[Task objective]
What follows is a listing; repeat exactly, and only, its lines from the one holding "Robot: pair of" through the last, leaving any pictures out.

[Stored data]
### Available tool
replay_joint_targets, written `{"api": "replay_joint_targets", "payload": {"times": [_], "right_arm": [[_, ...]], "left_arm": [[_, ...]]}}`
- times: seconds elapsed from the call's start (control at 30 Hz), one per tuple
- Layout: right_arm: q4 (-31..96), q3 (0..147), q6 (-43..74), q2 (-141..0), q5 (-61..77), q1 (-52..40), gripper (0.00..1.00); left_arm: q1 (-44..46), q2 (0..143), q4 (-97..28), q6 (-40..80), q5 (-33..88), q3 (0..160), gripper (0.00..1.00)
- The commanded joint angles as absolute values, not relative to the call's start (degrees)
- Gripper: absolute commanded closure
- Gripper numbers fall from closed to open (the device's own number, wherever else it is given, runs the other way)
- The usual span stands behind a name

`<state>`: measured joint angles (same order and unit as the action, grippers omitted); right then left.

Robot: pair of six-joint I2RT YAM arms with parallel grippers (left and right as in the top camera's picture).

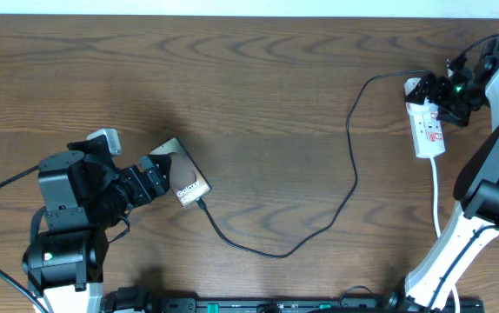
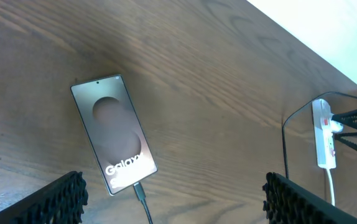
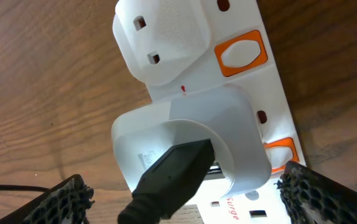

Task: Plug charger to phone and switch on socket

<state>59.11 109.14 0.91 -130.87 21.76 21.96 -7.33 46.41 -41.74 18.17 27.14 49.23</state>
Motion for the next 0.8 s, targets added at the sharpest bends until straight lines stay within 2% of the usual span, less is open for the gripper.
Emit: {"api": "replay_joint_targets", "payload": {"times": [0.0, 0.77], "right_arm": [[59.5, 110.4, -0.3, -131.6, 23.1, 21.6, 0.03], [59.1, 110.4, -1.3, -131.6, 24.3, 20.5, 0.03]], "left_arm": [[-7.4, 46.3, -42.0, 18.0, 27.8, 49.9, 0.11], [-7.4, 46.3, -42.7, 18.0, 27.8, 49.9, 0.11]]}}
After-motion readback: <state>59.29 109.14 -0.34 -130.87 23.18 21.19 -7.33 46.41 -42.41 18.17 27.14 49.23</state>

[Answer section]
Robot: pair of six-joint I2RT YAM arms with parallel grippers (left and right as in the top camera's picture).


Task: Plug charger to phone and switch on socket

<state>59.11 109.14 0.91 -130.87 21.76 21.96 -7.33 46.41 -41.74 18.17 27.14 49.23</state>
Motion for the next 0.8 s, targets added at the sharpest bends until straight lines stay within 2% of the usual span, less is open for the gripper.
Emit: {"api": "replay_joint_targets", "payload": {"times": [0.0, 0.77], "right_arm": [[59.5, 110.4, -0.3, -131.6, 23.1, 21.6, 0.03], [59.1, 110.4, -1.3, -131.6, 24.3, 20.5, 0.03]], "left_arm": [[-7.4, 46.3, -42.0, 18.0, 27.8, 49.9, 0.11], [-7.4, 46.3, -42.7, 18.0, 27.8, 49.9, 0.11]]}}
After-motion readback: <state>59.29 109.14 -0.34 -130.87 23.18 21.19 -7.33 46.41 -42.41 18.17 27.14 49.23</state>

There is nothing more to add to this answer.